Bush: the LBJ of the Right

Frank Rich comments today in the New York Times on the similarities between the difficulties Bush is facing in trying to keep the homefront behind the war in Iraq, and those that the last Texan in the White House, Lyndon Johnson, faced when trying to keep the American public behind his handling of the Vietnam War. Indeed, the political homologies between our two Texan Presidents go much deeper than just the dismal similarity between their polling numbers regarding their foreign wars.

To understand why both Presidents got into trouble in these foreign lands, one must consider their radical, ambitious domestic agendas -- for in large measure, both Presidents regarded these wars as mechanisms for drafting (or shoring up) political support for a domestic legislative agenda which otherwise would likely have been extremely difficult to push through.

Both LBJ and George Bush had grandiose visions for remaking the role of the federal government in public life. For LBJ, this vision revolved around abolishing racial discrimination and massively increasing the scope of state-sponsored social infrastructure: public housing, higher and longer unemployment benefits, food stamps, support for single mothers, and so on -- all the programs eventually grouped under the rubric of "The Great Society." Analogously, though of course with utterly different political valence, Bush sought to radically change the role of the federal state. He advocated abolishing Social Security, amputating the state's regulatory scope, shifting of the federal tax burden from the rich to the middle class, and reinserting religion into the center of political action.

(It's also worth noting that another thing both these Texans had in common was a willingness to completely ignore the fiscal implications of their agendas, running huge deficits to promote their programmatic shifts. In this respect as well, LBJ's case should serve as a dark warning to the Bush regime. Although the Great Society was in many respects ideologically discredited by the late 1960s, what really did in liberalism was the stagflation of the late 1970s. The economic malaise of these years, itself the result of deficits run up in the late 1960s, caused the Great Society to seem not just like a utopian scheme of social engineering, but also like utter fiscal irresponsibility. Indeed, two generations later, the Democratic Party has yet to completely live down this reputation. Whether the same fate awaits the so-called conservatism of the Bush regime remains to be seen.)

But the most profound similarity between the regimes of the two Texans is the way they both got involved in fighting the foreign wars that would eventually destroy their reputations. To some extent both men felt their hands were forced: both LBJ and Bush believed that if they didn't fight these wars, then they would be unable to achieve their domestic agenda. LBJ believed that to promote his efforts to make the United States a more socially inclusive and democratic place, he had to retain his credibility for toughness against Communism. Had LBJ failed to look tough in Vietnam, he would have risked being red-baited by crypto-McCarthyites, or, worse, seen his political efficacity weakened, possibly to the point of losing office. In the wake of 9-11, Bush experienced a similar political challenge, but his forceful seizure of control over the political dynamic was executed with a degree of cynicism (and too-clever-by-half-ness) that would have shamed even wily old LBJ.
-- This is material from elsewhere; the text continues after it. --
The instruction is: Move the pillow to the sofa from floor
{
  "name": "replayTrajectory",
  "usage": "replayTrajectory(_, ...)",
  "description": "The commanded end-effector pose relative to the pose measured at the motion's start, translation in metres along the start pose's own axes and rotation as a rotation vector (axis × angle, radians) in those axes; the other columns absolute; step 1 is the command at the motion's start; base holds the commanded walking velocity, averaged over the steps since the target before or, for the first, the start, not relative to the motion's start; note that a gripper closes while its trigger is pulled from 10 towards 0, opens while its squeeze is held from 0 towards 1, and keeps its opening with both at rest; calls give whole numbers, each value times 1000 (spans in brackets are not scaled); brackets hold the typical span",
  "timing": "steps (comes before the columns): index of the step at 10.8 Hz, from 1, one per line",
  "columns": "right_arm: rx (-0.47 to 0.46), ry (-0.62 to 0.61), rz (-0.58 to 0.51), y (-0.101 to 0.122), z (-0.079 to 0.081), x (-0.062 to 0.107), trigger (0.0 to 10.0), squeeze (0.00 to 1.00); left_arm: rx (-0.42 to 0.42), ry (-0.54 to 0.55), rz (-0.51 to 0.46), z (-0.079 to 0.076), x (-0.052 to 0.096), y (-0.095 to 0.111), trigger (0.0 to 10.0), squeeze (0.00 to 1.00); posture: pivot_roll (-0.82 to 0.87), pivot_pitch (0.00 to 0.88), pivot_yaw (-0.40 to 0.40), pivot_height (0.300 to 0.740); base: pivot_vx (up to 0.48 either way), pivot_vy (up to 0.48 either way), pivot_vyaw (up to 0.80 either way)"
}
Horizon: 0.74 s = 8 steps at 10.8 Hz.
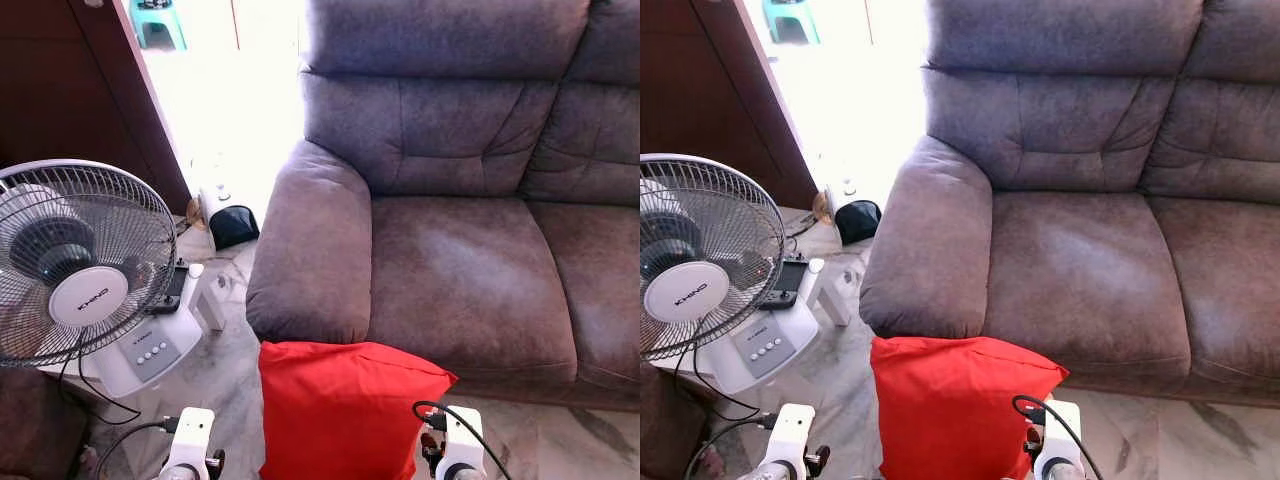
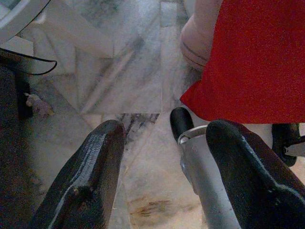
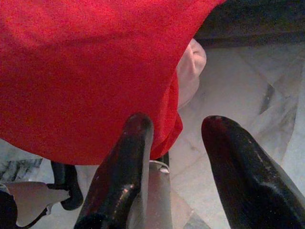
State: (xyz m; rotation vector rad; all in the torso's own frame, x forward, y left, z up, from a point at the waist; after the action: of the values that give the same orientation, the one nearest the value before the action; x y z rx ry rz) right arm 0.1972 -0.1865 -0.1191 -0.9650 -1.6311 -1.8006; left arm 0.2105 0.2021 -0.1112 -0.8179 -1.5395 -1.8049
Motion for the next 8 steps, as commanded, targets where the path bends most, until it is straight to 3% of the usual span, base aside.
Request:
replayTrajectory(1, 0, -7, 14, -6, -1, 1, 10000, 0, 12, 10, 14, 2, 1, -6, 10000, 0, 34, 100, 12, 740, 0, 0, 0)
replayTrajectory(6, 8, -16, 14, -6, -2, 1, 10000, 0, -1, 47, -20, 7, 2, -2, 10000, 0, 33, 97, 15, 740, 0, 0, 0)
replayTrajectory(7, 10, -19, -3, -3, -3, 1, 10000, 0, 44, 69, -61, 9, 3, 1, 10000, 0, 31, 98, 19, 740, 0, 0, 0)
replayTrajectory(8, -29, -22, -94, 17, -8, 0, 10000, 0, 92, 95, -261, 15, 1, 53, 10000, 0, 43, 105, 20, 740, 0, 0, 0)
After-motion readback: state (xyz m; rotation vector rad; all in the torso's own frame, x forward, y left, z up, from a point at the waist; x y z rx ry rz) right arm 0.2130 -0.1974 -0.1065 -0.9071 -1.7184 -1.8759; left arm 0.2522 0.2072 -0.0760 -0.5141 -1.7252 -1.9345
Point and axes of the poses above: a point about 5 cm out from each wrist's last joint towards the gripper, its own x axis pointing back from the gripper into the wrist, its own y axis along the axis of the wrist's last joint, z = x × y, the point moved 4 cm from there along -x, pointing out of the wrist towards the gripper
During the first months of the Bush Presidency, recall, the major national sensibility was a one of lazy drift; the knock on the Bush regime was that it was rudderless, burdened by the legacy of a disputed election and without widespread support for its domestic agenda. This total absence of urgency challenged Bush's effort to promote his radical agenda. (As Bush himself observed in his 1999 autobiography, A Charge to Keep, "it's hard to win votes for massive reform unless there is a crisis.") In this respect, the events of 9-11 were a political godsend for the Bush regime. What had appeared to be a drifting Presidency, suddenly became a "War Presidency."

The reason Bush wanted or needed to be a "War President" was that only a Presidency presiding over a national crisis would be able to push through a radical agenda. Like FDR before him (in fact, Karl Rove specifically credited FDR with having invented the strategy), Bush ruthlessly exploited the national solidarity brought on by the trauma of a surprise attack to wage war not just on enemies abroad, but also (perhaps above all) on the political enemies of his domestic agenda. Insofar as remotely plausible, all of Bush's policies -- including all his domestic policies -- were now rearticulated in terms of the demand of "The Global War on Terror." Although Bush is sometimes castigated for failing to ask Americans to make sacrifices in their personal lives on behalf of the war, this is strictly speaking not true: what he demanded of the American middle class was that they endorse a massive transfer of wealth from them to the wealthy in the form of even more massive tax cuts for economic elites.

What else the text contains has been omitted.